The problem
Take from the data every line in which the word "traced" is found.

(Stored items)

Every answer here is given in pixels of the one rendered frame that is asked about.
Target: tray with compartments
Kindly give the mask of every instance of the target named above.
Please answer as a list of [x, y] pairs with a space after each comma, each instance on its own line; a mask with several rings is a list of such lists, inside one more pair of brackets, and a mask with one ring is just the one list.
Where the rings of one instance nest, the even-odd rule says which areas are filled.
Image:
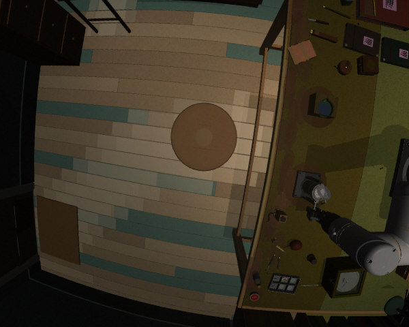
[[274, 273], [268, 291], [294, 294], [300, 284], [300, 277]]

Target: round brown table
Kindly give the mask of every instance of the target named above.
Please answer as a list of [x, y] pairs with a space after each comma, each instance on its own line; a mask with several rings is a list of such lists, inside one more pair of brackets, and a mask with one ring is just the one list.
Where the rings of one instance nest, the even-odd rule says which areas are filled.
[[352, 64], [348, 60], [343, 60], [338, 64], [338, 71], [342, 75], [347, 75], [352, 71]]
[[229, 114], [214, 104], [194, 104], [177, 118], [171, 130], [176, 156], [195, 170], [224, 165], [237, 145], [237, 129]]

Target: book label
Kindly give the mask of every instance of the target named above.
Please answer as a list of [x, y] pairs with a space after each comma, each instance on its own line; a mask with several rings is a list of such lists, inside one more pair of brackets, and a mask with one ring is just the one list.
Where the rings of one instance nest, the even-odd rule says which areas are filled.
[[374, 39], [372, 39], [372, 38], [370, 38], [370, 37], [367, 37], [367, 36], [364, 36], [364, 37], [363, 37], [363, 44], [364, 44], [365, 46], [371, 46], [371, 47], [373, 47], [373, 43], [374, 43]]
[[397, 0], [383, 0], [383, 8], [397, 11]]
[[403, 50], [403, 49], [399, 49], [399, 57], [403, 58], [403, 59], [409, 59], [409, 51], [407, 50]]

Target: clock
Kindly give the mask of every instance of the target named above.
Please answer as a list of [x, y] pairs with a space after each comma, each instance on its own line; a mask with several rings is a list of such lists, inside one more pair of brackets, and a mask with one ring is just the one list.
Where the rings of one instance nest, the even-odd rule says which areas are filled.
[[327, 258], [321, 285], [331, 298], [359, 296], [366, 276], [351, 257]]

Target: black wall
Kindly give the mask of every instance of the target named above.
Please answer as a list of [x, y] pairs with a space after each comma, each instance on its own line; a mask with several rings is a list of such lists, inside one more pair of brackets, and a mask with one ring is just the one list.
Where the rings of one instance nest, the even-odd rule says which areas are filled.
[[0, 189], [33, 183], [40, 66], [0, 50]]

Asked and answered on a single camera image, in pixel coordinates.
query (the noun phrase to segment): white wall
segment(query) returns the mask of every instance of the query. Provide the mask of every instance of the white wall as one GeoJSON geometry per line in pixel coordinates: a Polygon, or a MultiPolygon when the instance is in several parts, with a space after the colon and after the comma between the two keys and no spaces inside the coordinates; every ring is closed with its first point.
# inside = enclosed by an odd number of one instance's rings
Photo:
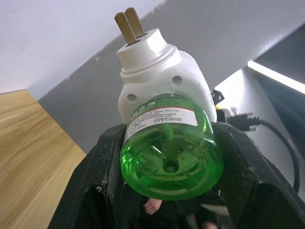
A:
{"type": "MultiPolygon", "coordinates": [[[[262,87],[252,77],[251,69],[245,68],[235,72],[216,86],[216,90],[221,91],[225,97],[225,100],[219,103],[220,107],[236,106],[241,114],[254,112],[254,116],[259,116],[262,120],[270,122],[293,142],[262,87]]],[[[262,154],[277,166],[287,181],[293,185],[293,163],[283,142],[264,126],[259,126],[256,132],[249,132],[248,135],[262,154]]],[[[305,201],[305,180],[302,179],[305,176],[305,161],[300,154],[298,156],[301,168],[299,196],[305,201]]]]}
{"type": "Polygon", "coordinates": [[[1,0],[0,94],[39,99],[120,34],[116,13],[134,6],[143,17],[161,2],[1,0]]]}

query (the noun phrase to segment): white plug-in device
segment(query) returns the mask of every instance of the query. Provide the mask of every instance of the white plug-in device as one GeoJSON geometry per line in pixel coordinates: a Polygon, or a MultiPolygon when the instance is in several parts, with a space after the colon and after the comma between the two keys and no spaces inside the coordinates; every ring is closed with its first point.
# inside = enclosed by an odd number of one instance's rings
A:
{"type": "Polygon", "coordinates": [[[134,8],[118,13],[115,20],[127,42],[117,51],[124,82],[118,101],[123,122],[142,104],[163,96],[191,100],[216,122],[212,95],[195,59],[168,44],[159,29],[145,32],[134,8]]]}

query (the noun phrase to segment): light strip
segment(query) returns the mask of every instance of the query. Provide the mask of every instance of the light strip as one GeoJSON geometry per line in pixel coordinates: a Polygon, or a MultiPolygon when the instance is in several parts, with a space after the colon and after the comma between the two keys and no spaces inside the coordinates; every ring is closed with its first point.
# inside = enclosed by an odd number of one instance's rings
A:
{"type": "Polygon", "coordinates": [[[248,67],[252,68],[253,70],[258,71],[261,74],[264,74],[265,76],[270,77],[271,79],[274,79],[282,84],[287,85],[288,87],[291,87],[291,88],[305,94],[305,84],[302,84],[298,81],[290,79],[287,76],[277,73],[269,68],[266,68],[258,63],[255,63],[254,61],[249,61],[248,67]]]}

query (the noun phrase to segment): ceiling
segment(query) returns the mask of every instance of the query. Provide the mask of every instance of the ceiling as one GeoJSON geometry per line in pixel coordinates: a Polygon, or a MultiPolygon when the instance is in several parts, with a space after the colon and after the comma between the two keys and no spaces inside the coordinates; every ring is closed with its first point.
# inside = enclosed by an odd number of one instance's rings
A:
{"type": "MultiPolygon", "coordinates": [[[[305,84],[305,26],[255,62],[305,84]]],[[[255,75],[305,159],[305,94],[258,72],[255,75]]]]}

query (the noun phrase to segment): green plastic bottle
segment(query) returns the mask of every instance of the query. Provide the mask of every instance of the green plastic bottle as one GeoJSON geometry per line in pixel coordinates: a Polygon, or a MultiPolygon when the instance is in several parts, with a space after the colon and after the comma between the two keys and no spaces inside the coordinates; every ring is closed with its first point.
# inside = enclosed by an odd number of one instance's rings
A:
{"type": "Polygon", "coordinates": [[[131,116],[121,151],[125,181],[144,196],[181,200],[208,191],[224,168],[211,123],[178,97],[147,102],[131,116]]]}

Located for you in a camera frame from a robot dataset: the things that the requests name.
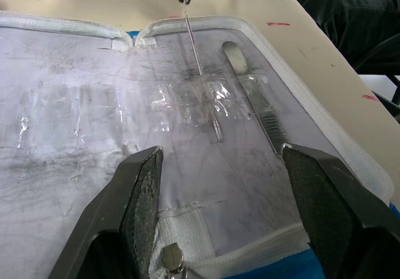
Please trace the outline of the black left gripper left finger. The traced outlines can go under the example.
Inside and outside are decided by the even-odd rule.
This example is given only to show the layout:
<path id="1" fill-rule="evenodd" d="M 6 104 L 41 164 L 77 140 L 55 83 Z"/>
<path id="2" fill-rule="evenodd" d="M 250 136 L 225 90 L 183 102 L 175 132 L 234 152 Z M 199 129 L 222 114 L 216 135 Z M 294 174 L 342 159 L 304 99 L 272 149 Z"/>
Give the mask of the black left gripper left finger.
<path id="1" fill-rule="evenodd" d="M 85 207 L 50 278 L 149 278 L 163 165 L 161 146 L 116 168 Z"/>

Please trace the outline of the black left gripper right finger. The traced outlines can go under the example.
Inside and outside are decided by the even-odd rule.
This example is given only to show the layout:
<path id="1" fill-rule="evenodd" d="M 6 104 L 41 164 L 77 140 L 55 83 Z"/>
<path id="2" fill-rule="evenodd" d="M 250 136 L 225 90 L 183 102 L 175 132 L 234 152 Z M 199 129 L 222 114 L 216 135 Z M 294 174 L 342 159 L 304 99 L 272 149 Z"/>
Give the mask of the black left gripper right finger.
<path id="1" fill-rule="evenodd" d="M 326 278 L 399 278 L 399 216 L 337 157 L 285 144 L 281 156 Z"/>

Exercise result
Please trace the outline of the black left gripper left finger. The traced outlines can go under the example.
Please trace the outline of the black left gripper right finger. The traced outlines can go under the example.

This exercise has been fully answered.